SunPower Corp.'s shares tumbled by more than 30 percent Wednesday following the company's announcement that an unfavorable foreign exchange rate will likely reduce its earnings for the fourth quarter and next year.
The surging value of the U.S. dollar against the euro could reduce SunPower's fourth-quarter revenue by $17 million and its 2009 revenue by $50 million, the solar manufacturer said Tuesday. SunPower also expects its net income per share, excluding some items, to drop by 15 cents for the fourth quarter and 50 cents for 2009.
Europe is by far the largest solar market in the world, and a low-ranking dollar helps enable U.S. manufacturers to sell competitively in euros and still make good money in dollars. That dynamic could be changing as the dollar rises.
SunPower is the second solar company to warn that earnings could be impacted by the currency exchange rates. First Solar posted a 54 percent growth in its third-quarter profit last week. The company pointed to the dollar-to-euro exchange rate as a factor shaping its near-term earnings.

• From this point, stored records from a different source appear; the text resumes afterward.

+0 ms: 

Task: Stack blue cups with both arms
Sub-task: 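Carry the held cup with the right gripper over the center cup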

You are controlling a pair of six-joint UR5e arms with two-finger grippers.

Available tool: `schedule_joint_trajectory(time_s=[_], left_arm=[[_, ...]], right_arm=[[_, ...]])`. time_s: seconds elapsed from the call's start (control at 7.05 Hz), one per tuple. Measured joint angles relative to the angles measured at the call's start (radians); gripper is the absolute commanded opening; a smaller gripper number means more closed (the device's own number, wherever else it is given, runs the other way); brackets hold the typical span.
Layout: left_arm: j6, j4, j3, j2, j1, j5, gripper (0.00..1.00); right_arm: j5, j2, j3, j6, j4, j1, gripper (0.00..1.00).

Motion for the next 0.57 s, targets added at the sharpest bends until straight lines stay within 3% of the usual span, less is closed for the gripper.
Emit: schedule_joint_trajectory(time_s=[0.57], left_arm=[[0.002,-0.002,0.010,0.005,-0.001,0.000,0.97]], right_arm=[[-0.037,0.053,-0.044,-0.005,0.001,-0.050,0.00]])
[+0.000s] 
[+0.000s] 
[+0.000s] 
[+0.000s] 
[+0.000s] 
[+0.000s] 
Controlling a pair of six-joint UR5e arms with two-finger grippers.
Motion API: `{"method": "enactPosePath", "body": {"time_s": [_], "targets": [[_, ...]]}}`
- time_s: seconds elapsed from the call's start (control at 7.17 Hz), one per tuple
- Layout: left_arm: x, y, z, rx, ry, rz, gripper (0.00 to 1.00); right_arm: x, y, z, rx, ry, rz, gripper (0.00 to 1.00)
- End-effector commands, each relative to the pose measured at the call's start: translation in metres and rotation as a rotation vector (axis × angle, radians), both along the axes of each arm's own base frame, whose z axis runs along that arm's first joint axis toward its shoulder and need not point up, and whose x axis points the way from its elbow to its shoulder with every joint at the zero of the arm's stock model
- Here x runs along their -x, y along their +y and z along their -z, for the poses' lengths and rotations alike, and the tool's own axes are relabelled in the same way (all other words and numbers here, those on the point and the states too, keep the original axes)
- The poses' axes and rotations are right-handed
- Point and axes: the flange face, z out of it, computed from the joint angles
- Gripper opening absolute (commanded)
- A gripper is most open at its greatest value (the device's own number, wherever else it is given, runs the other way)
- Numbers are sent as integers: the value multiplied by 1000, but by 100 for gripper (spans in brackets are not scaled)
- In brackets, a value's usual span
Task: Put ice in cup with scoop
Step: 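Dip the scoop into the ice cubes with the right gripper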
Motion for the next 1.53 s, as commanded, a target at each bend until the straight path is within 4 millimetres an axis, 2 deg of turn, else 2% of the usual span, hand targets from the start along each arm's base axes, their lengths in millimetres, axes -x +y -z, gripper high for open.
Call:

Shares of SunPower's Class A stock (NDSQ: SPWRA) closed at $32.99 per share, down nearly 35 percent. Its Class B stock (NDSQ: SPWRB) declined roughly 38 percent to close at $25.76 per share. The stocks had enjoyed double-digit gains before the company announced the revised forecast.
SunPower's announcement likely dragged down share prices for fellow solar companies as well. First Solar's shares dropped 14.33 percent to close at $152.09 per share Wednesday, while Evergreen Solar's stock fell about 17 percent to close at $4.39 per share. Shares of Suntech Power Holdings closed at $16.35 per share, down roughly 19 percent.
The Dow Jones Industrial Average also fell nearly 500 points Wednesday as investors dealt with news of layoffs at Goldman Sachs and uncertainty about how President-elect Barack Obama will work to rebuild the economy.
It's not unusual for companies to mention exchange rates in discussing their earning expectations. But solar companies are particularly vulnerable to changes in the value of the euro because so much of the market is in Europe.
SunPower also has become more vulnerable because it recently changed the currency used for certain European subsidiaries from dollars to euros as part of a new tax-planning strategy, the San Jose, Calif.-based company said.
The revised forecast predicts fourth-quarter revenue of $388 million to $418 million, with earnings of between 24 cents and 31 cents per share and a gross margin of 24 to 25 percent. For 2009, SunPower expects to earn revenue of $2 billion to $2.1 billion, with earnings of $1.68 per share.